In 2009 after I began digital operations at KD8JHJ and had accumulated a dozen or so DX contacts in my log I filled out QSL cards for each foreign station I had worked.  I then sent the cards all together in one envelope to the out going bureau at ARRL headquarters in Newington, CT.  My cards were sorted by country and shipped in bulk with other QSL cards.  Once the bulk shipment is received by the Foreign bureau the cards are sorted again by callsign and delivered to the individual operators.

Here in America the incoming bureaus are divided up based on callsign areas.  Callsign areas are designated by the numeral that appears in all callsigns.  I had previously sent my QSL manager a half dozen stamped, self addressed envelopes to keep on file.  Once the bureau had received a dozen cards from foreign hams confirming contact with my station the QSLs were packaged up and mailed in one envelope.  Obviously saving me a bundle in postage.  The only caveat to using the bureau is the one to two year lead time as the cards work their way through the system.

The QSL Bureau is an ingeniously devised system and another unique facet of my favorite hobby- amateur radio.         

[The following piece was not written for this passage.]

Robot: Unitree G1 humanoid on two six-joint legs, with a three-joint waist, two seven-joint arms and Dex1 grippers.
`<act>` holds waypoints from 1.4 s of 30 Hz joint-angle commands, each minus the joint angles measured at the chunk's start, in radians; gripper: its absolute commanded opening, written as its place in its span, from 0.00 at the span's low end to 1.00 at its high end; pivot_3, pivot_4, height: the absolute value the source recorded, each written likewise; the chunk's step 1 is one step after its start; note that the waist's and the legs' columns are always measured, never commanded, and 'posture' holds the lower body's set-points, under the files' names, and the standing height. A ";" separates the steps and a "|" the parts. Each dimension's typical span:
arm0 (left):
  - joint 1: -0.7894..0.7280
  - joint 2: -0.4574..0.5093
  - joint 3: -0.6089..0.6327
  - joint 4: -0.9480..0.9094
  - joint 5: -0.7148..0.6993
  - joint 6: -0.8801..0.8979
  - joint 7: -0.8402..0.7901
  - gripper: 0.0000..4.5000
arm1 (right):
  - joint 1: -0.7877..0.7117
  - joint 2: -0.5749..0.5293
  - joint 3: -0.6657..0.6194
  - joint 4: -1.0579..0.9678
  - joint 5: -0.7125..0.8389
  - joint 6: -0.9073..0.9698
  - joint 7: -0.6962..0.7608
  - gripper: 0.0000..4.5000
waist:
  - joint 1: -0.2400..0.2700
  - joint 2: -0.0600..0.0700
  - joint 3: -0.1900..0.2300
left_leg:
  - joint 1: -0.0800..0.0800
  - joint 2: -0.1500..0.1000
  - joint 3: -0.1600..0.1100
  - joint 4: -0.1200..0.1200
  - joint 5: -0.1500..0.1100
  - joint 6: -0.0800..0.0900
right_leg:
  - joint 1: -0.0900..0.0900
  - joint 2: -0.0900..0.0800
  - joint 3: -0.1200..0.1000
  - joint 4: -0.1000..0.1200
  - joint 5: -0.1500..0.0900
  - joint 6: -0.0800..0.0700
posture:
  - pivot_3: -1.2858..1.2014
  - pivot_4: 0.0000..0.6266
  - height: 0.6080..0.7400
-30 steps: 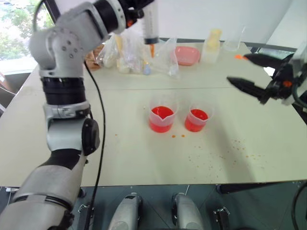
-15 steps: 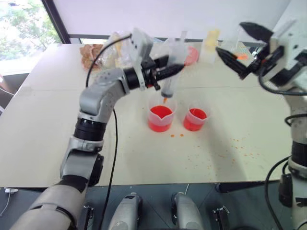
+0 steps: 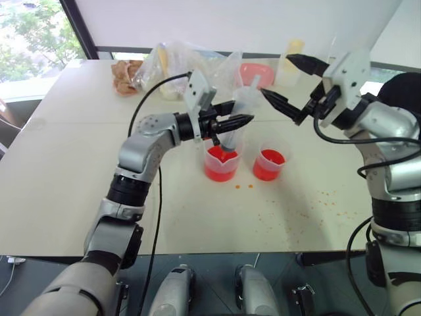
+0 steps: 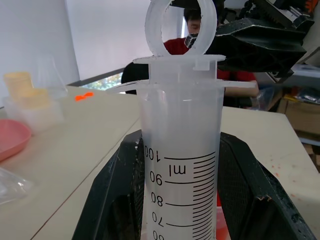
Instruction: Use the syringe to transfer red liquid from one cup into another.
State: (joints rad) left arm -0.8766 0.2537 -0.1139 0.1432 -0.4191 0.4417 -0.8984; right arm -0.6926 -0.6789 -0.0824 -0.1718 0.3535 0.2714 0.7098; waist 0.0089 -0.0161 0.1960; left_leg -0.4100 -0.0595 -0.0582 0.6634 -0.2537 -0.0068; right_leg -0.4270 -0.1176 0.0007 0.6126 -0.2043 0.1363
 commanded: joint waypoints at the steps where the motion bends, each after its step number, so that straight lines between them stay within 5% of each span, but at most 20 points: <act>1: 0.020 0.007 -0.027 -0.063 0.010 -0.024 -0.034 0.32 | -0.026 0.015 -0.003 -0.028 -0.007 -0.021 -0.002 0.87 | 0.000 0.000 0.000 | 0.000 0.000 0.000 0.000 0.000 0.000 | 0.000 0.000 0.000 0.000 0.000 0.000 | 0.52 0.24 1.00; 8: 0.048 0.011 -0.039 -0.021 0.040 -0.046 -0.046 0.32 | -0.029 0.059 0.021 -0.003 -0.020 -0.047 0.008 0.87 | -0.004 0.000 0.000 | 0.000 0.000 0.000 0.000 0.000 0.000 | 0.000 0.001 0.000 0.000 0.000 0.000 | 0.52 0.24 1.00; 16: 0.051 -0.005 -0.035 0.027 0.067 -0.089 -0.027 0.32 | -0.011 0.075 0.041 -0.026 -0.009 -0.038 0.047 0.00 | -0.003 0.000 0.000 | 0.000 0.000 0.000 0.000 0.000 0.000 | 0.000 0.001 0.000 0.000 0.000 0.000 | 0.52 0.24 1.00; 42: 0.086 -0.026 -0.060 0.122 0.133 -0.182 -0.010 0.32 | -0.137 0.018 -0.051 0.086 -0.036 -0.067 -0.011 0.00 | -0.004 0.000 0.000 | 0.000 0.000 0.000 0.000 0.000 0.000 | 0.000 0.001 0.000 0.001 0.000 0.000 | 0.52 0.24 1.00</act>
State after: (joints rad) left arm -0.8281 0.2163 -0.1435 0.2591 -0.3135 0.2473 -0.8856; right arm -0.7544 -0.6215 -0.0091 -0.0707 0.3177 0.2374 0.7557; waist 0.0048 -0.0160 0.1960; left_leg -0.4097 -0.0596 -0.0585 0.6634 -0.2537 -0.0067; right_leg -0.4271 -0.1170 0.0007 0.6131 -0.2043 0.1362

Wednesday, December 22, 2010

SKCC December Straight Key Sprint

Yesterday morning I surfed over to the SKCC website and noticed that the SKS was scheduled to happen later that evening.  I'm glad I looked or I probably would have missed the sprint entirely.  The SKS is a bit of a different animal than the more relaxed Week End Sprint that offers a whole 24 hour period to make contacts.  Until recently I have not participated in very many of the 2 hour sprints because the speeds are much faster than I am used to.  Many of the regular sprinters use bug keys and now that I have some experience under my belt I am beginning to enjoy the faster pace.  I stayed on 80 meters (3.5 MHz) for the whole event and used my Vibroplex Original bug and 75 watts of power. 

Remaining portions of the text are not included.